(Records from a dataset)
·····
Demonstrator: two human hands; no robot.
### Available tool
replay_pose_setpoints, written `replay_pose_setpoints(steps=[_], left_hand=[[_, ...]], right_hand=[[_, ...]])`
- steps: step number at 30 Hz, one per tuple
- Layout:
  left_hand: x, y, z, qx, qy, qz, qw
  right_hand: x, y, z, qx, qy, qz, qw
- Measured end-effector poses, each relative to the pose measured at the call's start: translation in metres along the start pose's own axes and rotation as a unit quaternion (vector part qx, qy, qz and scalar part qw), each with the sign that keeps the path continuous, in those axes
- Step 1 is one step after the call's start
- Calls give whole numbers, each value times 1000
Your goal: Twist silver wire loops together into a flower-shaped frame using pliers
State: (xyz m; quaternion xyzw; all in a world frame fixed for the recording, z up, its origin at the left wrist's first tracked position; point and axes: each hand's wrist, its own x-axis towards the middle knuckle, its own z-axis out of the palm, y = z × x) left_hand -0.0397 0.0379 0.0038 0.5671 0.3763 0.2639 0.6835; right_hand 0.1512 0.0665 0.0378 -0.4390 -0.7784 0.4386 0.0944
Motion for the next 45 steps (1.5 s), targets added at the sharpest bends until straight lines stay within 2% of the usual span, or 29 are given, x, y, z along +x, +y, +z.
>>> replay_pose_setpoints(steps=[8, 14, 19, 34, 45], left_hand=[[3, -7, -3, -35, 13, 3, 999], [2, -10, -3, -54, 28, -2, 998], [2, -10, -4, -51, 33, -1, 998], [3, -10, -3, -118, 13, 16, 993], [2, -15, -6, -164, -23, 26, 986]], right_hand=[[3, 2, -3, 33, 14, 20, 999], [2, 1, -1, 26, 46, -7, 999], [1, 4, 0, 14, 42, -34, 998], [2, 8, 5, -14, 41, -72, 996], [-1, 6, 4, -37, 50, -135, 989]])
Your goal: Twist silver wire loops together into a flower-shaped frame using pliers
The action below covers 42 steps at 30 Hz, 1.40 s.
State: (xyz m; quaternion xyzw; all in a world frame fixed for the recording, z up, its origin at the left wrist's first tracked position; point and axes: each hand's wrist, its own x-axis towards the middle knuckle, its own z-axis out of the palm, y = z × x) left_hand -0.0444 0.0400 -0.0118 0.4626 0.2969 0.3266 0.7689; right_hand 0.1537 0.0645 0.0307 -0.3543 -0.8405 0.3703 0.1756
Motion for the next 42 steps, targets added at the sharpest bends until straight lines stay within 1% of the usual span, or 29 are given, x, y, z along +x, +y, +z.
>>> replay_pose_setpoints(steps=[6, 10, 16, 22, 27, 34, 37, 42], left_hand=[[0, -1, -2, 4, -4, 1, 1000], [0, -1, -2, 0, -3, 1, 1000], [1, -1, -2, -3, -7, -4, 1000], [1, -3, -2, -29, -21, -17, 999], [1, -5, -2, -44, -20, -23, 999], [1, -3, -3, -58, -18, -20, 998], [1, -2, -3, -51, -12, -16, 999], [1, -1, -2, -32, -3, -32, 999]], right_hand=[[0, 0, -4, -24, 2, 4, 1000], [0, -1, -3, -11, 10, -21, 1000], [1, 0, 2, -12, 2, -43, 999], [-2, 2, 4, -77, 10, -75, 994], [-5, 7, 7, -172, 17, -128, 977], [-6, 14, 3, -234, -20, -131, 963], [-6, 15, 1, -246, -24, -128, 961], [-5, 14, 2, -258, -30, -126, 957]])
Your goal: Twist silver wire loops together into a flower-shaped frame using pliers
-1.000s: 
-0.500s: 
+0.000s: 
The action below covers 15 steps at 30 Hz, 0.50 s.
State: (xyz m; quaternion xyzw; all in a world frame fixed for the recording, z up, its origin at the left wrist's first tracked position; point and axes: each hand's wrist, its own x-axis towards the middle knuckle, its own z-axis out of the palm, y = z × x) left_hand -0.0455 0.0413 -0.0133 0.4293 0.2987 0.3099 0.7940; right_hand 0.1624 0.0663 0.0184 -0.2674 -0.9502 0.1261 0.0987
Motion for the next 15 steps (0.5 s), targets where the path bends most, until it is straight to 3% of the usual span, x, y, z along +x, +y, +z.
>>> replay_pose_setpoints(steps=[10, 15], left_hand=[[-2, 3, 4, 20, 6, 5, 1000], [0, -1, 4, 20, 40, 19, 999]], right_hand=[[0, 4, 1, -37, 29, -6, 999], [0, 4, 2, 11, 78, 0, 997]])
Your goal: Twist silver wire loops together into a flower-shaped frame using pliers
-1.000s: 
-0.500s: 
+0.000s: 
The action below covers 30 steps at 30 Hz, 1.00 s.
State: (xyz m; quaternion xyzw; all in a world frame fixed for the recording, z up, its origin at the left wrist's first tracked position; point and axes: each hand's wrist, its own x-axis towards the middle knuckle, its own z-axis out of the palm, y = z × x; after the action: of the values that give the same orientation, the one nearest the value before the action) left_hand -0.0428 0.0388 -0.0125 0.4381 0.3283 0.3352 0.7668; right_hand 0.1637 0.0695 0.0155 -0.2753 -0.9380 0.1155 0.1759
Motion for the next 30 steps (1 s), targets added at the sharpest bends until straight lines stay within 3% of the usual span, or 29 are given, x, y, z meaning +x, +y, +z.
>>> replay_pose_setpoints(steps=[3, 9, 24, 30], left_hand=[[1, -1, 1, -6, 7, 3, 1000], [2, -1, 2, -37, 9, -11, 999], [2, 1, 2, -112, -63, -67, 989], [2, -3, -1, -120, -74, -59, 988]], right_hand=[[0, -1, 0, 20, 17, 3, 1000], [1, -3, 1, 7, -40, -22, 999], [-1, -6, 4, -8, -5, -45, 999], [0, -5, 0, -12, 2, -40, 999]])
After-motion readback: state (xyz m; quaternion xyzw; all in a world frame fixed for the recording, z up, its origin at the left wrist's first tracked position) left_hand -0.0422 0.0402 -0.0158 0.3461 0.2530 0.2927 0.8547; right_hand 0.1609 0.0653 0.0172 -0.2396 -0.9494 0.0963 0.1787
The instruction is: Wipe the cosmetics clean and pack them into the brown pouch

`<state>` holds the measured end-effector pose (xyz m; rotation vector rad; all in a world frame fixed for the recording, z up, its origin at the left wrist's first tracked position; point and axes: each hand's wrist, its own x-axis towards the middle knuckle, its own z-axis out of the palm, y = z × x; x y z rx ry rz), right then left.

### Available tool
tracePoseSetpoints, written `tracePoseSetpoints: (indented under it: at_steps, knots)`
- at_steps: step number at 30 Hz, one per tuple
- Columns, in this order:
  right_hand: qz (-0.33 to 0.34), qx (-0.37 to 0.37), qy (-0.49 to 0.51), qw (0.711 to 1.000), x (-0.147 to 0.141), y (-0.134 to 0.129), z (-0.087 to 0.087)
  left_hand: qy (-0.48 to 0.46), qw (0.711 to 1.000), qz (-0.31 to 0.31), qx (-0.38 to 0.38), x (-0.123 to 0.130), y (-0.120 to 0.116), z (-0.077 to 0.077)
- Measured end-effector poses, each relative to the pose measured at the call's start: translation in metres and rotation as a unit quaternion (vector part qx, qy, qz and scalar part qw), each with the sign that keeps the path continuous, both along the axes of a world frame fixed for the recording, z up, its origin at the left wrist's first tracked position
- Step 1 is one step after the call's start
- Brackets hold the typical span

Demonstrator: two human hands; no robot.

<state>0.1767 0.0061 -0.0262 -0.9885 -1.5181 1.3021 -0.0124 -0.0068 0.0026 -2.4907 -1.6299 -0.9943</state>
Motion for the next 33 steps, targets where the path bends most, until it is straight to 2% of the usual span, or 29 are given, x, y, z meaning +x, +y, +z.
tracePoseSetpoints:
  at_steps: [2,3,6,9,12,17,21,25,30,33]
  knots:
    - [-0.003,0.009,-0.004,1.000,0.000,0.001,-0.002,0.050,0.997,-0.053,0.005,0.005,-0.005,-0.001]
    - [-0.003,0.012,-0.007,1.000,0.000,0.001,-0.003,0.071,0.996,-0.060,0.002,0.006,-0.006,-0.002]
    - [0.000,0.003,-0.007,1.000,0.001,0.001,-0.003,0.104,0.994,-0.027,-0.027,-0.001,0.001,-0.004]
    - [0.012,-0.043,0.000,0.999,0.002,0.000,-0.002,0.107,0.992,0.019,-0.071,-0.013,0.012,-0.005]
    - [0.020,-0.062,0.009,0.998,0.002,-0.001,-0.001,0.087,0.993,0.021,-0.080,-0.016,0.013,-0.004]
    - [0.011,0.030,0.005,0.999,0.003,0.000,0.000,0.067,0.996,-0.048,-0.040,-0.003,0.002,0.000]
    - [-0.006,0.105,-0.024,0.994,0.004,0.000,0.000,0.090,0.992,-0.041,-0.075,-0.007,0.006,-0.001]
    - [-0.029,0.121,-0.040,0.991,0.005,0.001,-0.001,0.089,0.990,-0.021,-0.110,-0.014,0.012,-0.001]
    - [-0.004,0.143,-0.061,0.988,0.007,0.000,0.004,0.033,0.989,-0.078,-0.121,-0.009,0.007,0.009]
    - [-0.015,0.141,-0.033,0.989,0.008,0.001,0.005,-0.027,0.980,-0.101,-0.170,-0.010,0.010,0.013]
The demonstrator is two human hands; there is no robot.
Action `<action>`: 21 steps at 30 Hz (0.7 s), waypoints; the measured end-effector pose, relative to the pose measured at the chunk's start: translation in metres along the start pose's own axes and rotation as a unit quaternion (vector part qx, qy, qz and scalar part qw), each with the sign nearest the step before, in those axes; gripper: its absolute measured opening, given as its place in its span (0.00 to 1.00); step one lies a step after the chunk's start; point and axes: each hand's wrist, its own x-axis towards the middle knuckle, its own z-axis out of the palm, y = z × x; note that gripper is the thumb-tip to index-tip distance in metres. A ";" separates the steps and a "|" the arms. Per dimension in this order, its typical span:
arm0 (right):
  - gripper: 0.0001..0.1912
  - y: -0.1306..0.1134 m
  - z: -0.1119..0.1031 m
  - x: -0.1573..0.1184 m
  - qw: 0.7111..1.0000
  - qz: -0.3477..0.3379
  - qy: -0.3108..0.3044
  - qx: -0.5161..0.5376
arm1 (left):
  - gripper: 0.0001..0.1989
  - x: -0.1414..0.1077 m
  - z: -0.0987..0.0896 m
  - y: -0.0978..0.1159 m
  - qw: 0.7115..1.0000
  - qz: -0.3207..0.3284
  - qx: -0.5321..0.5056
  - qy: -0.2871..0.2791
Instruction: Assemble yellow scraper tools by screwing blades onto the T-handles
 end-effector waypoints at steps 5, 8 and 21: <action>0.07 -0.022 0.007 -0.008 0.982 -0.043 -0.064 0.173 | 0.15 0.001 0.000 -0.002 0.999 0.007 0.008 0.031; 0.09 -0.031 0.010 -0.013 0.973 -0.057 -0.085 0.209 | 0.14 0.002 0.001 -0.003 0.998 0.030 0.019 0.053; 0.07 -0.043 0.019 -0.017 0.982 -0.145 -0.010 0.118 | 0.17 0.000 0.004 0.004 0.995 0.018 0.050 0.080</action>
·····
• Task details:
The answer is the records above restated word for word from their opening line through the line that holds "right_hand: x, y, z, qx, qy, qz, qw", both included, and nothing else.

• Result below:
Demonstrator: two human hands; no robot.
### Available tool
replay_pose_setpoints, written `replay_pose_setpoints(steps=[_], left_hand=[[_, ...]], right_hand=[[_, ...]])`
- steps: step number at 30 Hz, one per tuple
- Layout:
  left_hand: x, y, z, qx, qy, qz, qw
  right_hand: x, y, z, qx, qy, qz, qw

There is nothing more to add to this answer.